What Nainoa and others set their minds to in the following 20 years of
voyaging was nothing less than stitching together all the islands of Polynesia.
In 1985, HOKULE'A sailed to the Society Islands, the Cooks, New Zealand,
Tonga, Samoa, and back to Hawaii via Aitutaki, Tahiti, and Rangiroa in
the Tuamotu Archipelago. In 1992, she voyaged to the Pacific Arts Festival
in Rarotonga. And in 1995, she returned to Tahiti to join a fleet of Polynesian
sail for an epic voyage to Hawaii via the Marquesas called Na 'Ohana Holo
Moana-the Voyaging Family of the Vast Ocean. The family now included six
seagoing canoes in addition to HOKULE'A-from Tahiti came TAHITINUI, from
the Cook Islands came TAKITUMU and TE AU TONGA, from New Zealand came
TE AURERE, and from Hawaii two new canoes-MAKALI'I and HAWAI'ILOA.
"We call HOKULE'A the 'mother canoe,' " says TE AURERE's Maori captain,
Hector Busby, who had come to Kualoa to attend the canoe's 25th anniversary.
"She inspired us all to achieve something no one considered possible-building
a canoe of our own to rediscover our ancestral heritage as a seafaring
people, and through that the rediscovery of ourselves."
By 1995, HOKULE'A had sailed more than 75,000 nautical miles and had visited
all the frontiers of the Polynesian triangle except one-the easternmost-which
is occupied by a single island, Rapa Nui. In HOKULE'A's 1999 voyage to
"close the triangle," I served among Nainoa's crew.

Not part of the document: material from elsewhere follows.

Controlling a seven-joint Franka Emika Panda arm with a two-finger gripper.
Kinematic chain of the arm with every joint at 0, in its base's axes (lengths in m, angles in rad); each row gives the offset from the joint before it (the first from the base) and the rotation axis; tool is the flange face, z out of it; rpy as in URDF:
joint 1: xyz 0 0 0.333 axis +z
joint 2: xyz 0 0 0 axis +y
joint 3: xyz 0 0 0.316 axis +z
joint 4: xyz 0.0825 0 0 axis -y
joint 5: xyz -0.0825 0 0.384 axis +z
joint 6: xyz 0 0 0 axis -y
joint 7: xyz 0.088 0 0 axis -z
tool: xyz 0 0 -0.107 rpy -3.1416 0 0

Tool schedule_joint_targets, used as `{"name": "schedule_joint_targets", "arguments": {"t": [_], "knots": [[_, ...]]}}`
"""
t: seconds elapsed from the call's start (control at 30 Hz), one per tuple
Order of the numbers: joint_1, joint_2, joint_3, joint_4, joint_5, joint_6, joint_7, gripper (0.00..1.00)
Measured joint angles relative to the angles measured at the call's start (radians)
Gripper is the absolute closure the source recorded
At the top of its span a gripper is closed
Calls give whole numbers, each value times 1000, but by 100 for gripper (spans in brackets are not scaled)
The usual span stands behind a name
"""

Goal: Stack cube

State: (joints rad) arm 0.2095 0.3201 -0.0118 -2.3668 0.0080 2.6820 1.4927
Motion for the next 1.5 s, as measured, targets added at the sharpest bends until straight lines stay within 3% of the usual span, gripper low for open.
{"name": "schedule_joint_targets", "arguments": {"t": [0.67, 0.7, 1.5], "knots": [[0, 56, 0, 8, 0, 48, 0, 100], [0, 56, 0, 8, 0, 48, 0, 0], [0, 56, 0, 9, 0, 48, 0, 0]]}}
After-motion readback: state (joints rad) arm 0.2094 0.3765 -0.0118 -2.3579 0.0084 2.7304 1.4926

As I stood in the throng awaiting the canoes' arrival at Kualoa almost
a year after that voyage concluded, my mind flashed back to days of cold,
stinging winds, and nights of crystalline beauty filled with planets as
bright as tiny moons and the swirling Magellenic Clouds. A burst of sound
from a dozen conch shells broke my reverie. HOKULE'A had touched ashore
at Kualoa. The welcoming ceremonies had begun. "Famous are the voyages
of HOKULE'A in the long seas, in the short seas, in the choppy seas of
Kanaloa, O Kanaloa, e Kanaloa of the long seas," proclaimed one of the
chanters in impeccable Hawaiian, reverently intoning the blessing of Kanaloa,
the Hawaiian god of the sea. Hula troupes garlanded with leis performed
dances that had not been seen for many generations. In song, oratory,
chant, and dance, Polynesians from the far frontier of the triangle demonstrated
what HOKULE'A had accomplished in her 25 years of voyaging-the full expression
of a renewed culture.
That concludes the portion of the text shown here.